* DATA PROVIDED:
○ ○ ○ ○ ○
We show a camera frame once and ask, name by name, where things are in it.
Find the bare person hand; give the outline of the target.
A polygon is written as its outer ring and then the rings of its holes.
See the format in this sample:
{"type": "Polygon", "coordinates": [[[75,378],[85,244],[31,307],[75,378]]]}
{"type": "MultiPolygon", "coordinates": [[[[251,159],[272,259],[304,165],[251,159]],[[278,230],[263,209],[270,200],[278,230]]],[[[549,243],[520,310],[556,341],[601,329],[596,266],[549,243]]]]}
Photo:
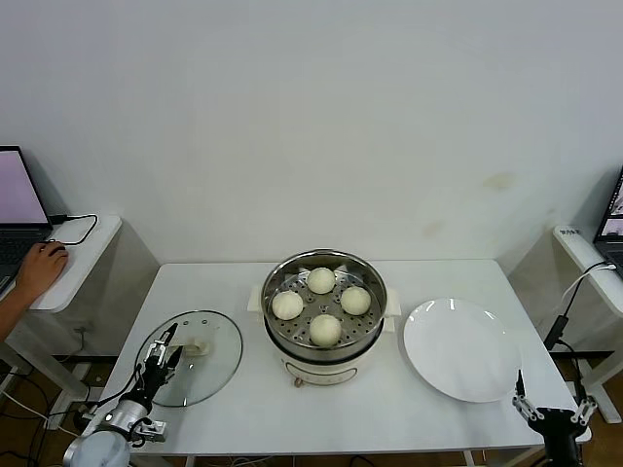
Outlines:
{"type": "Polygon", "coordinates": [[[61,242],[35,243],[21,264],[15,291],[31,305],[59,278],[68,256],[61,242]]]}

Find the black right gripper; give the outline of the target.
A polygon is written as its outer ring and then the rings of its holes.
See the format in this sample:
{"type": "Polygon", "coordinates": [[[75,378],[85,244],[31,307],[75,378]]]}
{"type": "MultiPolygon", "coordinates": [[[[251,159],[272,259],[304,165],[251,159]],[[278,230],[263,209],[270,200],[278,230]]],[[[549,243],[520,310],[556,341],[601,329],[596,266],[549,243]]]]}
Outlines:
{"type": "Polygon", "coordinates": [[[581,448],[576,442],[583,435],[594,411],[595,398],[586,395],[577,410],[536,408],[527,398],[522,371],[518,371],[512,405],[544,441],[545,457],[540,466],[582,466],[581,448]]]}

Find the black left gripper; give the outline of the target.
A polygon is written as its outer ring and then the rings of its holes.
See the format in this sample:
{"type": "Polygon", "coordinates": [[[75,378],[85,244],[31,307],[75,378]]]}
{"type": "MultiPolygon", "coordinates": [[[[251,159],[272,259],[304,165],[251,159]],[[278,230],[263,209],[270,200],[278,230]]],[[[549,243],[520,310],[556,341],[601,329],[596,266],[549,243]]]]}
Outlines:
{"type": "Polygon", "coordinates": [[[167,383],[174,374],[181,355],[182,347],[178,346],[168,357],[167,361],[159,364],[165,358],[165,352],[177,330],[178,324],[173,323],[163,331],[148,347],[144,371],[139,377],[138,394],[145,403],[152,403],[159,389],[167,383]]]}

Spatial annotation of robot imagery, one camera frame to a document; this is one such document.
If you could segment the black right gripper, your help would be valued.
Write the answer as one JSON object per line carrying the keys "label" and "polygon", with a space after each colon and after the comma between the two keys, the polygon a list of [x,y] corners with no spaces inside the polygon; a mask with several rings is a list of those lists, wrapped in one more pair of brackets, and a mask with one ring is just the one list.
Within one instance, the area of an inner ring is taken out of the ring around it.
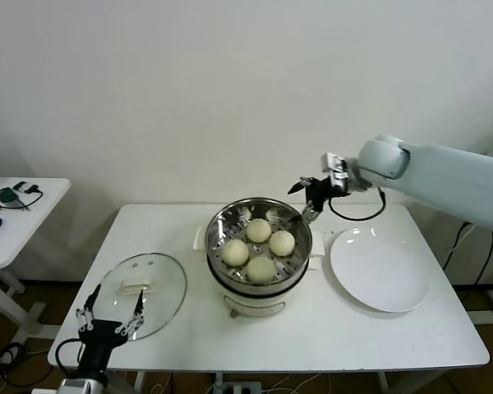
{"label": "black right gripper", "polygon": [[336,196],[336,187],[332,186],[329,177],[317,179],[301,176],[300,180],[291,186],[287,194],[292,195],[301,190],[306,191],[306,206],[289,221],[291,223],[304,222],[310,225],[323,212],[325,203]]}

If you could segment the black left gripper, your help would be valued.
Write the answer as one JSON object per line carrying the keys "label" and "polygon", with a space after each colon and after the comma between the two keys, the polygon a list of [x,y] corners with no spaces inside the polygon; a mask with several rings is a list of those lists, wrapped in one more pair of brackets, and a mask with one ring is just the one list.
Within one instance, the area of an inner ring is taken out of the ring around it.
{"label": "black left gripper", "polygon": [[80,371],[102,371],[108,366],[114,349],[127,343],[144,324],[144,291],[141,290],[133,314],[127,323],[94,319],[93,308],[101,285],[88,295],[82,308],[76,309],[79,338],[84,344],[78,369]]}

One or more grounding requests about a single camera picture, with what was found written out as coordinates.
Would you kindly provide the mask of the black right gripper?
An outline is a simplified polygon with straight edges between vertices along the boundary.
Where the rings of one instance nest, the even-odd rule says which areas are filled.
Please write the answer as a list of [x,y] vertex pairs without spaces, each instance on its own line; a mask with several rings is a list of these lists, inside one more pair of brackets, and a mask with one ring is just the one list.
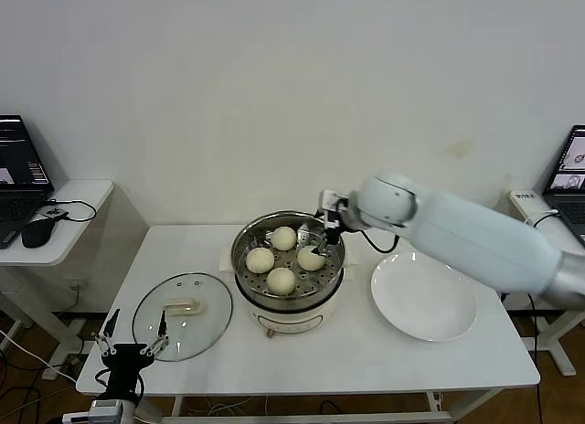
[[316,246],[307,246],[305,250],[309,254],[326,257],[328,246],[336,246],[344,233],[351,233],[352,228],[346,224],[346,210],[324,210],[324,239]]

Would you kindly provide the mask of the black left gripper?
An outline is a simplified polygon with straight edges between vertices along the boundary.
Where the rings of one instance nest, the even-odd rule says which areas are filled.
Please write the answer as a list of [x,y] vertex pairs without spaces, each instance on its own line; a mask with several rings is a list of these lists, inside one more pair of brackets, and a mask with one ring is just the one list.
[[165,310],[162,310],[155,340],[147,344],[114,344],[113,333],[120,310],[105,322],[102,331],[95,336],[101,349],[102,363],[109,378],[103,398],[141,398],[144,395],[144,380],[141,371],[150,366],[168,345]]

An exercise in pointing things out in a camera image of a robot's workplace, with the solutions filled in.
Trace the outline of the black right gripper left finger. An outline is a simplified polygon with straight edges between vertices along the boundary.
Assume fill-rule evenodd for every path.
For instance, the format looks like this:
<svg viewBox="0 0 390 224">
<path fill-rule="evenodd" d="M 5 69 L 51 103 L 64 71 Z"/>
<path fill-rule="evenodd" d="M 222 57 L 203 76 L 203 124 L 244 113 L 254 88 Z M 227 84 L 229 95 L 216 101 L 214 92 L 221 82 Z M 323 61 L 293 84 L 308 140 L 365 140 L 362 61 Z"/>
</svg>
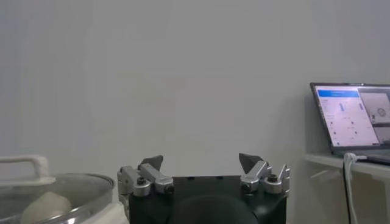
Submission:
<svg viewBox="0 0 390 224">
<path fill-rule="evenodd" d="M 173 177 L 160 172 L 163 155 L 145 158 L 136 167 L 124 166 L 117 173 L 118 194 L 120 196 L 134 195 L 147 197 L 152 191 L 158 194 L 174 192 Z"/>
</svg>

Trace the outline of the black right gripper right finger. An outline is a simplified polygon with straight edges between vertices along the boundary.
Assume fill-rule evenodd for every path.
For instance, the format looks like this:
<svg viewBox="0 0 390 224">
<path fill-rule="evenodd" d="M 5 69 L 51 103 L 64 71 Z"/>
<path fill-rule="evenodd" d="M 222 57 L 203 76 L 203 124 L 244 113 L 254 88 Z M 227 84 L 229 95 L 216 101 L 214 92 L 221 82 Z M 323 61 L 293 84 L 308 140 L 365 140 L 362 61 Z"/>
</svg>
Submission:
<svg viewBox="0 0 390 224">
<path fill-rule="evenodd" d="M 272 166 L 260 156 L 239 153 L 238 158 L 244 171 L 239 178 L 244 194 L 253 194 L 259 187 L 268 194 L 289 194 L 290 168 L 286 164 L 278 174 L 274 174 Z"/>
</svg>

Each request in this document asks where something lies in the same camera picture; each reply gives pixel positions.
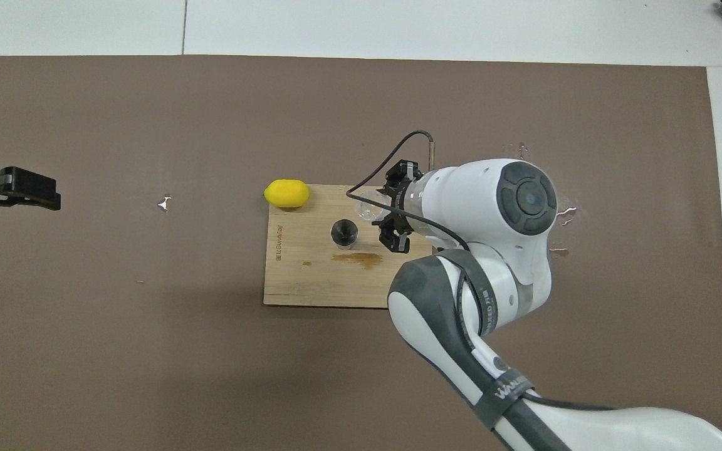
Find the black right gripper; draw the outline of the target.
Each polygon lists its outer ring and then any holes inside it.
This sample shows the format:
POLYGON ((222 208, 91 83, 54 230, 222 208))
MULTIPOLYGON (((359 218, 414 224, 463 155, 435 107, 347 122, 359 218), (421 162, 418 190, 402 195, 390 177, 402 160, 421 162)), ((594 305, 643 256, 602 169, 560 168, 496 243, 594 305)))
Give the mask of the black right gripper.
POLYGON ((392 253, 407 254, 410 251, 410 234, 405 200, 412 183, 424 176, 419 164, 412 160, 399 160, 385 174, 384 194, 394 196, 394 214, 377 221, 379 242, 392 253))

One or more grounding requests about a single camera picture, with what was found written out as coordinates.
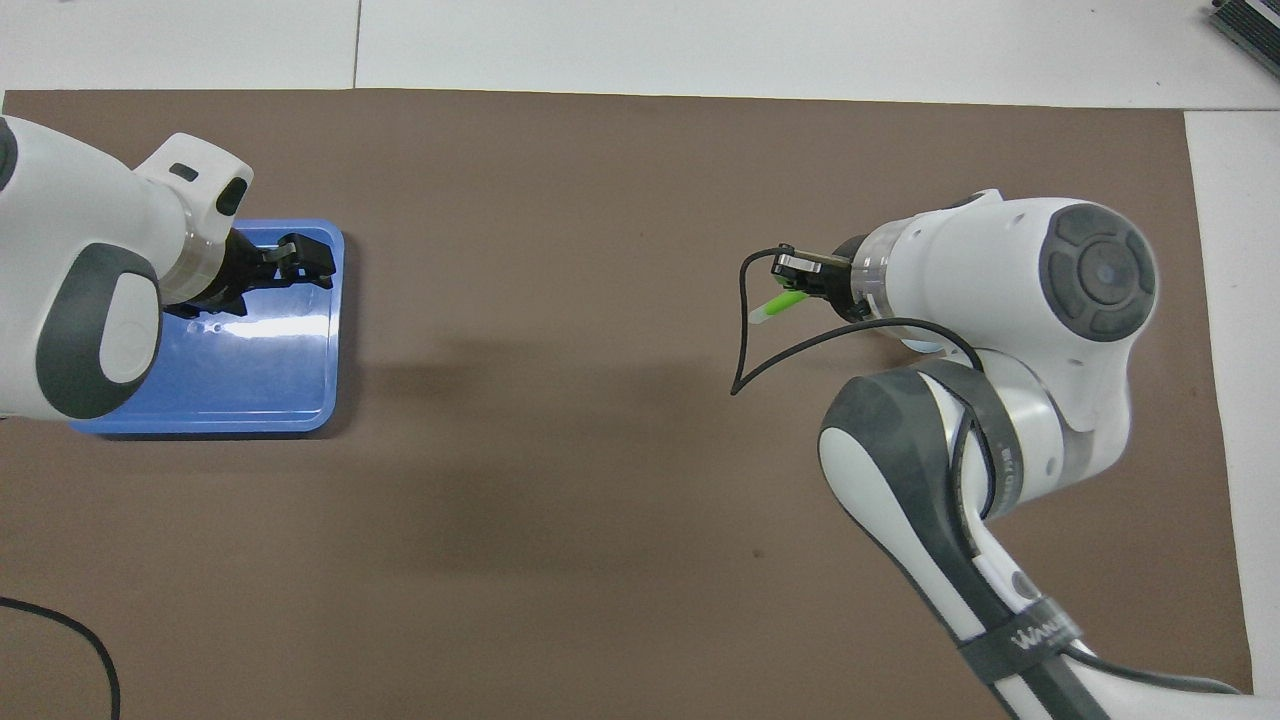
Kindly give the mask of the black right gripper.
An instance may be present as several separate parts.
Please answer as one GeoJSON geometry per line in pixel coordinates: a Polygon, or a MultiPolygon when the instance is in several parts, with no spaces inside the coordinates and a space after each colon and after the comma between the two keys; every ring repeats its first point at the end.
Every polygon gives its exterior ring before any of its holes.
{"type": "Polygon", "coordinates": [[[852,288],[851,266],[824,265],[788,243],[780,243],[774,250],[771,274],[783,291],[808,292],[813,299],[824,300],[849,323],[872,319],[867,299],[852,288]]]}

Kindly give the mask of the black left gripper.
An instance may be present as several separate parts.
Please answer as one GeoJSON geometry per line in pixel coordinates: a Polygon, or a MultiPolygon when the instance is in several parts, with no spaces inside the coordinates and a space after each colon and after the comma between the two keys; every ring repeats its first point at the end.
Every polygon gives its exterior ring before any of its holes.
○ ○ ○ ○ ○
* THE PROBLEM:
Write out exactly the lines that fall from the line with "Find the black right gripper; draw" to the line with "POLYGON ((222 208, 91 83, 54 230, 222 208))" in the records above, keeping both ends.

* REPLY TO THE EXERCISE:
Find the black right gripper; draw the outline of the target.
Each polygon lists its outer ring and then any holes inside it.
This sample shows the format:
POLYGON ((222 208, 91 83, 54 230, 222 208))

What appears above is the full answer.